What you should do: Please transcribe the data exactly as shown, skipping the images.

Available data:

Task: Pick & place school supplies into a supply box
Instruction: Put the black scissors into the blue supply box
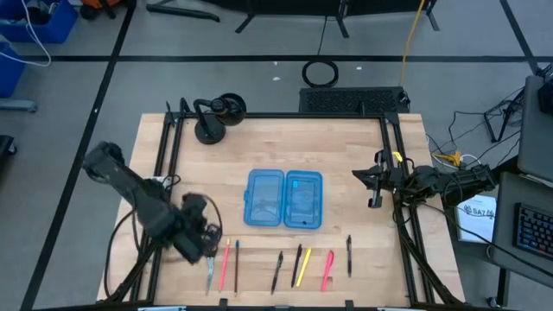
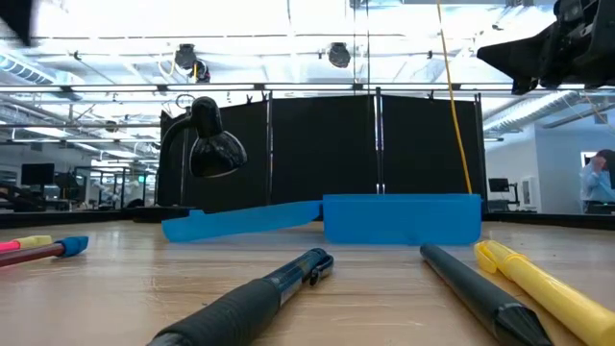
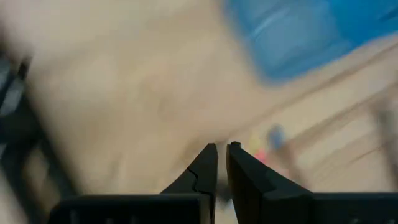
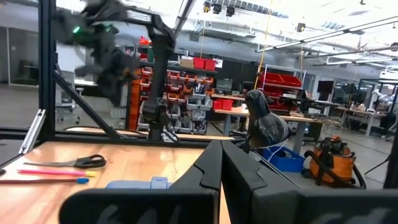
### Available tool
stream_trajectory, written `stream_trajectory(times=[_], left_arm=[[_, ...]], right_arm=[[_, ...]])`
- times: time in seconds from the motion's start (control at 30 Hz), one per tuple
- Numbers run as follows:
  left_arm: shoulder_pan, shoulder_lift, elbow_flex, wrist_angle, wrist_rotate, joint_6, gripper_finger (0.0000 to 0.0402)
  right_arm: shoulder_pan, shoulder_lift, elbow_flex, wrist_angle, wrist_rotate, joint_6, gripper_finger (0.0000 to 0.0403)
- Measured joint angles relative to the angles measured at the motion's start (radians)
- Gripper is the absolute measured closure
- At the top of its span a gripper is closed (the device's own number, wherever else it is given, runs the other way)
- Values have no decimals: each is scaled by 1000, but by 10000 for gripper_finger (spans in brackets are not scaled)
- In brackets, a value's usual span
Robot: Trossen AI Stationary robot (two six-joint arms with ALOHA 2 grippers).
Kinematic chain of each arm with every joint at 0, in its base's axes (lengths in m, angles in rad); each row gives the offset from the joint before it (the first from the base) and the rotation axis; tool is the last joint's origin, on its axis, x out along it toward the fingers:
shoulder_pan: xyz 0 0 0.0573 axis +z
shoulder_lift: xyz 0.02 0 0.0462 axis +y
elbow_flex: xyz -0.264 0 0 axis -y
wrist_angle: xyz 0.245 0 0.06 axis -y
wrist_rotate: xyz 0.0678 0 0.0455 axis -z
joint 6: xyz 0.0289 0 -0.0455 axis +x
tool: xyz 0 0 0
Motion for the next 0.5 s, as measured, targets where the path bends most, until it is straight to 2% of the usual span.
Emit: stream_trajectory(times=[0.07, 0.2, 0.33, 0.5], left_arm=[[-33, 49, -8, 17, 74, -39, 364], [-84, 115, -37, 137, 87, -108, 364], [-100, 164, -55, 176, 88, -200, 360], [-83, 212, -58, 176, 92, -306, 309]], right_arm=[[0, 0, 0, 0, 0, 4, 403], [0, 0, 0, 0, 0, 4, 403], [0, 0, 0, 0, 0, 6, 403], [0, 0, 0, 1, 0, 25, 403]])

Result:
Task: Pick & place school supplies into a supply box
Instruction: Put the black scissors into the blue supply box
### Available tool
stream_trajectory, written `stream_trajectory(times=[_], left_arm=[[_, ...]], right_arm=[[_, ...]])`
- times: time in seconds from the motion's start (control at 30 Hz), one per tuple
- Numbers run as follows:
  left_arm: shoulder_pan, shoulder_lift, elbow_flex, wrist_angle, wrist_rotate, joint_6, gripper_finger (0.0000 to 0.0402)
  right_arm: shoulder_pan, shoulder_lift, elbow_flex, wrist_angle, wrist_rotate, joint_6, gripper_finger (0.0000 to 0.0403)
- Measured joint angles relative to the angles measured at the motion's start (radians)
- Gripper is the absolute measured closure
- At the top of its span a gripper is closed (the device's own number, wherever else it is given, runs the other way)
- Values have no decimals: each is scaled by 1000, but by 10000 for gripper_finger (spans in brackets are not scaled)
- In brackets, a value's usual span
Robot: Trossen AI Stationary robot (two six-joint arms with ALOHA 2 grippers).
Kinematic chain of each arm with every joint at 0, in its base's axes (lengths in m, angles in rad); each row gives the offset from the joint before it (the first from the base) and the rotation axis; tool is the last joint's origin, on its axis, x out along it toward the fingers:
shoulder_pan: xyz 0 0 0.0573 axis +z
shoulder_lift: xyz 0.02 0 0.0462 axis +y
elbow_flex: xyz -0.264 0 0 axis -y
wrist_angle: xyz 0.245 0 0.06 axis -y
wrist_rotate: xyz 0.0678 0 0.0455 axis -z
joint 6: xyz 0.0289 0 -0.0455 axis +x
tool: xyz 0 0 0
Motion for the next 0.5 s, as measured, targets where the path bends most, until it is straight to 2% of the usual span.
Emit: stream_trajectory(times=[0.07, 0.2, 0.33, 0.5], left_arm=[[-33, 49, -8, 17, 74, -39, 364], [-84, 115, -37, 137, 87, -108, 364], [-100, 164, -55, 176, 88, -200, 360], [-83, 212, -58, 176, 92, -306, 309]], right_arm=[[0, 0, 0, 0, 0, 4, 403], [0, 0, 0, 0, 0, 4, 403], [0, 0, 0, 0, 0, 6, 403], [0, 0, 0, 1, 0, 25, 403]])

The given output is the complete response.